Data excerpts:
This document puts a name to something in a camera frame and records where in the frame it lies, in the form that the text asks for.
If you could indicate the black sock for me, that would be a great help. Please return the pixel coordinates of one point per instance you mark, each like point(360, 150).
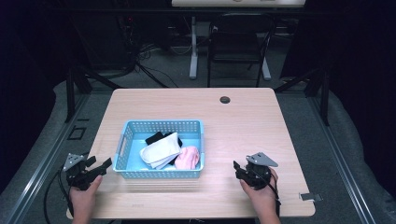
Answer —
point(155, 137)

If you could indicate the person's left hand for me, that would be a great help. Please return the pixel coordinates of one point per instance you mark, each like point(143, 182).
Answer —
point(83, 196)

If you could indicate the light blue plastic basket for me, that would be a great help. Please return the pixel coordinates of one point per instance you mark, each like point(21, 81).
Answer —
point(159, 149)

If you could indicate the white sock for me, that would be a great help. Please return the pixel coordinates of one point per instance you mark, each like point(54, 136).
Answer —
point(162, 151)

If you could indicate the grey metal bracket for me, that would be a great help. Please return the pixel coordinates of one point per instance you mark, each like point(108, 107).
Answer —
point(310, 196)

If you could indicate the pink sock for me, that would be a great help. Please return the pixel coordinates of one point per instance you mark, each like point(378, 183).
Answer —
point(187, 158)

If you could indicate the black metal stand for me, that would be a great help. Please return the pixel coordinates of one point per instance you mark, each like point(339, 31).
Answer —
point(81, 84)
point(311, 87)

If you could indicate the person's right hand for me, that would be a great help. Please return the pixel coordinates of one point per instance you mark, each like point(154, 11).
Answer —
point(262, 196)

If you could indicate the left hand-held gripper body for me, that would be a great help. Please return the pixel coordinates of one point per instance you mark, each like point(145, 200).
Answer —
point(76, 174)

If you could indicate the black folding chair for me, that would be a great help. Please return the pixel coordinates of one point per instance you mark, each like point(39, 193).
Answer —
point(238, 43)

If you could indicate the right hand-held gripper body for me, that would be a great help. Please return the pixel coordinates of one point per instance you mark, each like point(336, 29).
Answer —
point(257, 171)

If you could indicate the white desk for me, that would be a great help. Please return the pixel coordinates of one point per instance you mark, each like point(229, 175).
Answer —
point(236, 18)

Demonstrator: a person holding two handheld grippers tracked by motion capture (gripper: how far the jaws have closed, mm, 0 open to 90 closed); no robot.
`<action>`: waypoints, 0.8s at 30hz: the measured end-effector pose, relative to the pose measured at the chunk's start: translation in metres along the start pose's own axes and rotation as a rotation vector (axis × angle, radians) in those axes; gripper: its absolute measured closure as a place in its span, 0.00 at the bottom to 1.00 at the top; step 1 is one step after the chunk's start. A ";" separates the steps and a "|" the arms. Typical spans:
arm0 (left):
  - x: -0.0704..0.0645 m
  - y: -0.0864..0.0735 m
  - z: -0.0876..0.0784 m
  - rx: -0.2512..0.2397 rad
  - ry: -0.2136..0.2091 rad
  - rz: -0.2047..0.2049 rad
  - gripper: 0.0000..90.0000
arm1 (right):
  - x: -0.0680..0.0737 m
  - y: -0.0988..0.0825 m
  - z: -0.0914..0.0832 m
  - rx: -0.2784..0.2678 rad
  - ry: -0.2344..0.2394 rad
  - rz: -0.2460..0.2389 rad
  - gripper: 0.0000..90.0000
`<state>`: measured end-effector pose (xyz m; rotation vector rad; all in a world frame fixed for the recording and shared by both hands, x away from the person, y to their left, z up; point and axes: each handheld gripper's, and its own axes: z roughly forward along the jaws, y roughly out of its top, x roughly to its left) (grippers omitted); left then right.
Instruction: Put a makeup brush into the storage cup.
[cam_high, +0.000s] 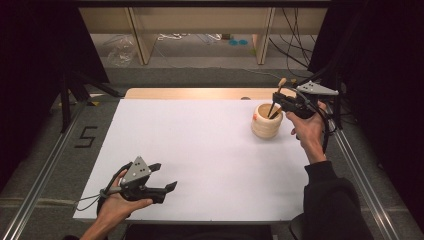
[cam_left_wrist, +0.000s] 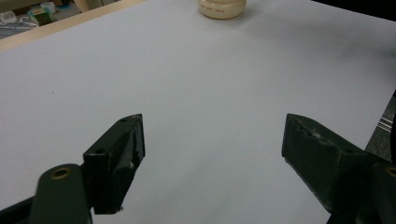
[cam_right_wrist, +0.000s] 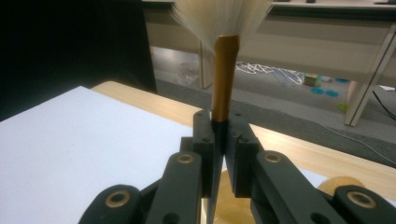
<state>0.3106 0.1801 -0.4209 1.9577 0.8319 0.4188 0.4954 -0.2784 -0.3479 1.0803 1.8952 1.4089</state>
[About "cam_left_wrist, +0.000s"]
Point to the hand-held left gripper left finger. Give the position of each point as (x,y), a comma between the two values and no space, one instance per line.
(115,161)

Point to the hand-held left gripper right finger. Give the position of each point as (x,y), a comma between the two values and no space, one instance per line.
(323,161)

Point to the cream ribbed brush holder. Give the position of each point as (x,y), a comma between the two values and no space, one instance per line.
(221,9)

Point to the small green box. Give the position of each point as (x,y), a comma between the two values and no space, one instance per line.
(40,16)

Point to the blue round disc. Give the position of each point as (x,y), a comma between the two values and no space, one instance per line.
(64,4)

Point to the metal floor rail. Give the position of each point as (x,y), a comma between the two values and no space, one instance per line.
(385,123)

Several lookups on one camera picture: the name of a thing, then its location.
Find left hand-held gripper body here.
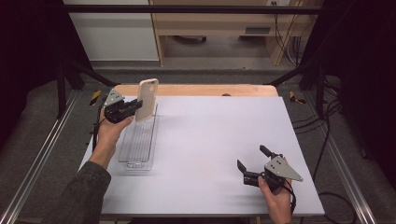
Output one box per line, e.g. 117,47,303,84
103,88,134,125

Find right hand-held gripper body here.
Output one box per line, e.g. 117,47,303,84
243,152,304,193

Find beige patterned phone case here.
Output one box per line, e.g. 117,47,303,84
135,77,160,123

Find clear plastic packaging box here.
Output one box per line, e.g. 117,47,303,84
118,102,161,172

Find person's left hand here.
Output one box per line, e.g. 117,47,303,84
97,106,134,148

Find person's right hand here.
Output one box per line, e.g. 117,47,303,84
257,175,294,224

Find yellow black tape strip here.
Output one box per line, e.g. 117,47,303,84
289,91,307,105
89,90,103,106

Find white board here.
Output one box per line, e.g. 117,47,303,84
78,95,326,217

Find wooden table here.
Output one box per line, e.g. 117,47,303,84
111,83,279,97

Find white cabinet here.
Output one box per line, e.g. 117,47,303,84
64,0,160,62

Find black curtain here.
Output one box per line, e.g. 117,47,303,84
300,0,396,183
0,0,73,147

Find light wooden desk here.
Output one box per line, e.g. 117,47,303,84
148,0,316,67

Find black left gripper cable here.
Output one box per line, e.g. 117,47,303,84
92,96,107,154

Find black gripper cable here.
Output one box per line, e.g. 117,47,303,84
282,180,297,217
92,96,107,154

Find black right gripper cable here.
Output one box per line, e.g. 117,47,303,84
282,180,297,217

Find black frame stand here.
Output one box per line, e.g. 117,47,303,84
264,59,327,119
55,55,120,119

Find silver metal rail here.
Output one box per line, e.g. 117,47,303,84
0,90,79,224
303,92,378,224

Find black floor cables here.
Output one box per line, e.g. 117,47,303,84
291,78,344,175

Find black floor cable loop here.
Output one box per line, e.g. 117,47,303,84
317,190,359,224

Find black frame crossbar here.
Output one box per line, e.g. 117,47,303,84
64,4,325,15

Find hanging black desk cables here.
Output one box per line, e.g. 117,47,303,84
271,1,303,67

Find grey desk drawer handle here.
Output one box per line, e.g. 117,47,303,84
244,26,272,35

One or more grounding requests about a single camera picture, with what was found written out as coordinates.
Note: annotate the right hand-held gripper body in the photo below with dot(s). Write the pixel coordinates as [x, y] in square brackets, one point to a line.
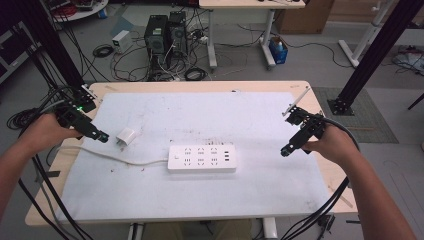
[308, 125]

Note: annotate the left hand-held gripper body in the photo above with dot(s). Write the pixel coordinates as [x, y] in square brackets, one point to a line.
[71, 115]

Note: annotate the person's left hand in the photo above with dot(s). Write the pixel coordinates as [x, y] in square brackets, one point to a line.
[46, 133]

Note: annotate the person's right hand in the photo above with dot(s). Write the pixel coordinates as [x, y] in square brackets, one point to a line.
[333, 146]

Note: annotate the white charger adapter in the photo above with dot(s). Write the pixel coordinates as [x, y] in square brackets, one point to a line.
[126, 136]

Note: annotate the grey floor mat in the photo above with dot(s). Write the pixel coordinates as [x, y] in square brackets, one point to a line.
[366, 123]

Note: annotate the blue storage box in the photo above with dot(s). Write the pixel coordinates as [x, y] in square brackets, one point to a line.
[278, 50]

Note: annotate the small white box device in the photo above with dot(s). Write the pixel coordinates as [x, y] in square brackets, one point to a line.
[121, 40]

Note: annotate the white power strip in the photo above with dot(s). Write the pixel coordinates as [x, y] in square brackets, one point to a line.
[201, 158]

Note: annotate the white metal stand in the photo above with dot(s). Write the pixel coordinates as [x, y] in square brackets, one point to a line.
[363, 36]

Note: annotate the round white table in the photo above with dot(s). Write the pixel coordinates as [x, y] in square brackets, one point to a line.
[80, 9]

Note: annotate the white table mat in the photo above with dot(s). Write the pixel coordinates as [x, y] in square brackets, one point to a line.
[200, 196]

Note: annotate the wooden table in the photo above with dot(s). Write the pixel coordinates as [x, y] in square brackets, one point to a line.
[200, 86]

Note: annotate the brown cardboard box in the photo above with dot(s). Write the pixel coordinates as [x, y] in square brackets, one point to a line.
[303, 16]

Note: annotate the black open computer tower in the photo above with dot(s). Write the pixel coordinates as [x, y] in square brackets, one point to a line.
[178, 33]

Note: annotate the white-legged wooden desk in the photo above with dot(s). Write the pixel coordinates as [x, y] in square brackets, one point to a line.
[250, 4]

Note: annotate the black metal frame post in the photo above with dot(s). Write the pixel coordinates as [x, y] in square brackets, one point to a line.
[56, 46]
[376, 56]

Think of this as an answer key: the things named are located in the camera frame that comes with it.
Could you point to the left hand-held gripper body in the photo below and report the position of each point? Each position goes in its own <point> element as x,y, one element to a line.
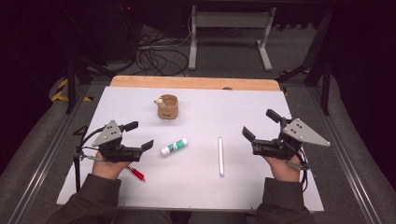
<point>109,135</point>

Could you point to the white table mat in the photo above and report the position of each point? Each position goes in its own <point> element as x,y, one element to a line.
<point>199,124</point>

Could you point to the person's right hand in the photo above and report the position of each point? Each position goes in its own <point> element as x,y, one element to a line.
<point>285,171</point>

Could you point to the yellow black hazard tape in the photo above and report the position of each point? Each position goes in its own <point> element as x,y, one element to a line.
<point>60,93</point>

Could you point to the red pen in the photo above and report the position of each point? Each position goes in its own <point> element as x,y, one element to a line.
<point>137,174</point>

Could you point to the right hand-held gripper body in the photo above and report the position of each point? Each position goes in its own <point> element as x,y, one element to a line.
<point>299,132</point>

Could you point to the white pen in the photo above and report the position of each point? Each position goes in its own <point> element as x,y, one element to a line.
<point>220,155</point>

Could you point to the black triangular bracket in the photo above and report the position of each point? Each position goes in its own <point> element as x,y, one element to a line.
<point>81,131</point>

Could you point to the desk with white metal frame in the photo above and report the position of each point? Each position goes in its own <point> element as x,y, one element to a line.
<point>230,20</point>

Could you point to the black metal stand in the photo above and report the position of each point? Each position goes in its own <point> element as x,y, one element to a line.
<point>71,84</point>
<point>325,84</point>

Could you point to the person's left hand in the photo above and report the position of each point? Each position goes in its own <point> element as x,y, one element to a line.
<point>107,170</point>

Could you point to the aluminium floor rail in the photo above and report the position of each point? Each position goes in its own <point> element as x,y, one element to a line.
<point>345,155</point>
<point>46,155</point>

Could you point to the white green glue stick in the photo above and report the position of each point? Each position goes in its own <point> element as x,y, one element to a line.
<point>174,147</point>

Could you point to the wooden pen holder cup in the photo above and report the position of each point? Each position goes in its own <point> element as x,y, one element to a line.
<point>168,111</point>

» Task details
Would you please copy every line in the data that contains the word "picture"?

» Expected answer
Several lookups on one camera picture: the name of a thing, then its location.
One or more grounding requests about a single camera picture, with what was found written out as coordinates.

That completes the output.